Reproduce the full listing below exactly. Do not include the pictures.

━━━━━━━━━━━━━━━━━━━━━━━━━━━━━━

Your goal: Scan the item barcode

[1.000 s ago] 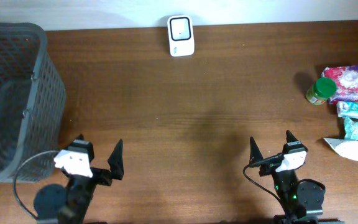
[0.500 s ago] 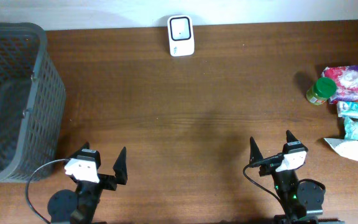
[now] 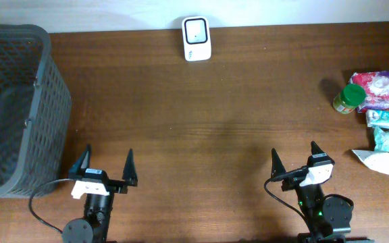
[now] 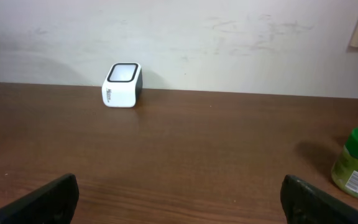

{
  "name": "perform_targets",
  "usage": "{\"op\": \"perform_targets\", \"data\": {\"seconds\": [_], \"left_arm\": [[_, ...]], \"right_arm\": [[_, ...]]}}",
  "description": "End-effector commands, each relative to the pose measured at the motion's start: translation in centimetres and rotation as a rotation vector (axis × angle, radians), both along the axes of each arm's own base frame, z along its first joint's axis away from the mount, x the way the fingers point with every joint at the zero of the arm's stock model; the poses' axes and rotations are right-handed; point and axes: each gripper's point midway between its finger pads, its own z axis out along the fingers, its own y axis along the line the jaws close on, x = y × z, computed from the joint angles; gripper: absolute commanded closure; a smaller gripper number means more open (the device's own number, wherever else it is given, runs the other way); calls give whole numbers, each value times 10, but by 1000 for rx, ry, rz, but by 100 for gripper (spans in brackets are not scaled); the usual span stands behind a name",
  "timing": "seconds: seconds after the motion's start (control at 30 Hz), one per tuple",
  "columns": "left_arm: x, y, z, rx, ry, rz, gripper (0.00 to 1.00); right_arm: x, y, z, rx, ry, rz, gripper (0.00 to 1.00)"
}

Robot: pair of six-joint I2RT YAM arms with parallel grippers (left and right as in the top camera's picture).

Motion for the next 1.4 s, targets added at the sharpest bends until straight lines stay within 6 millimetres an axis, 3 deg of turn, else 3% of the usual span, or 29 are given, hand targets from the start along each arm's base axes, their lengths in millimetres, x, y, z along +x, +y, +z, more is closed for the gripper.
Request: {"op": "perform_targets", "data": {"seconds": [0.0, 0.23, 0.57, 0.63, 0.77, 0.9, 1.37], "left_arm": [[2, 18, -10, -11, 34, 131, 1], [4, 28, -59, -20, 235, 180, 1], [3, 43, -52, -32, 203, 240, 1], [4, 43, -47, -36, 186, 240, 1], [3, 42, -60, -21, 239, 237, 1], [4, 30, -62, 26, 243, 166, 1], [4, 30, -62, 26, 245, 167, 1]], "right_arm": [[0, 0, -3, -6, 3, 0, 1], [0, 0, -3, -6, 3, 0, 1], [0, 0, -3, -6, 3, 0, 1], [0, 0, -3, -6, 3, 0, 1], [0, 0, -3, -6, 3, 0, 1], [0, 0, -3, -6, 3, 0, 2], [0, 0, -3, -6, 3, 0, 1]]}}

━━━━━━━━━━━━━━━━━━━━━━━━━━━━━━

**RESPONSE FOR THIS EXERCISE:**
Your goal: Scan the item barcode

[1.000 s ago] 
[0.500 s ago] 
[now] 
[now] 

{
  "name": "perform_targets",
  "usage": "{\"op\": \"perform_targets\", \"data\": {\"seconds\": [_], \"left_arm\": [[_, ...]], \"right_arm\": [[_, ...]]}}",
  "description": "End-effector commands, each relative to the pose measured at the motion's start: translation in centimetres and rotation as a rotation vector (axis × angle, radians), both along the axes of each arm's own base frame, z along its first joint's axis away from the mount, x the way the fingers point with every joint at the zero of the arm's stock model; the poses' axes and rotations are right-handed; point and axes: each gripper's point midway between its finger pads, its own z axis out along the fingers, its own y axis along the line the jaws close on, x = y × z, computed from the joint angles; gripper: absolute commanded closure; a smaller gripper number means more open (the device's own number, wherever else it is given, runs the other way); calls give whole numbers, each value times 10, but by 1000 for rx, ry, rz, but by 100 for gripper (spans in brackets are not scaled); the usual span stands behind a name",
  "timing": "seconds: seconds after the motion's start (control at 30 Hz), one per tuple",
  "columns": "left_arm: x, y, z, rx, ry, rz, gripper (0.00 to 1.00); right_arm: x, y, z, rx, ry, rz, gripper (0.00 to 1.00)"
}

Robot: pair of six-joint I2RT YAM arms with parallel grippers (left and right as in the top camera's picture).

Motion for the next 1.4 s, targets added at the sharpest bends until straight lines stay within 6 millimetres an axis, 3 deg of turn, else 3% of the usual span, or 29 are given, hand targets from the start along each arm's base axes, their lengths in millimetres, x, y, z along +x, +y, +z, more is closed for the gripper.
Request: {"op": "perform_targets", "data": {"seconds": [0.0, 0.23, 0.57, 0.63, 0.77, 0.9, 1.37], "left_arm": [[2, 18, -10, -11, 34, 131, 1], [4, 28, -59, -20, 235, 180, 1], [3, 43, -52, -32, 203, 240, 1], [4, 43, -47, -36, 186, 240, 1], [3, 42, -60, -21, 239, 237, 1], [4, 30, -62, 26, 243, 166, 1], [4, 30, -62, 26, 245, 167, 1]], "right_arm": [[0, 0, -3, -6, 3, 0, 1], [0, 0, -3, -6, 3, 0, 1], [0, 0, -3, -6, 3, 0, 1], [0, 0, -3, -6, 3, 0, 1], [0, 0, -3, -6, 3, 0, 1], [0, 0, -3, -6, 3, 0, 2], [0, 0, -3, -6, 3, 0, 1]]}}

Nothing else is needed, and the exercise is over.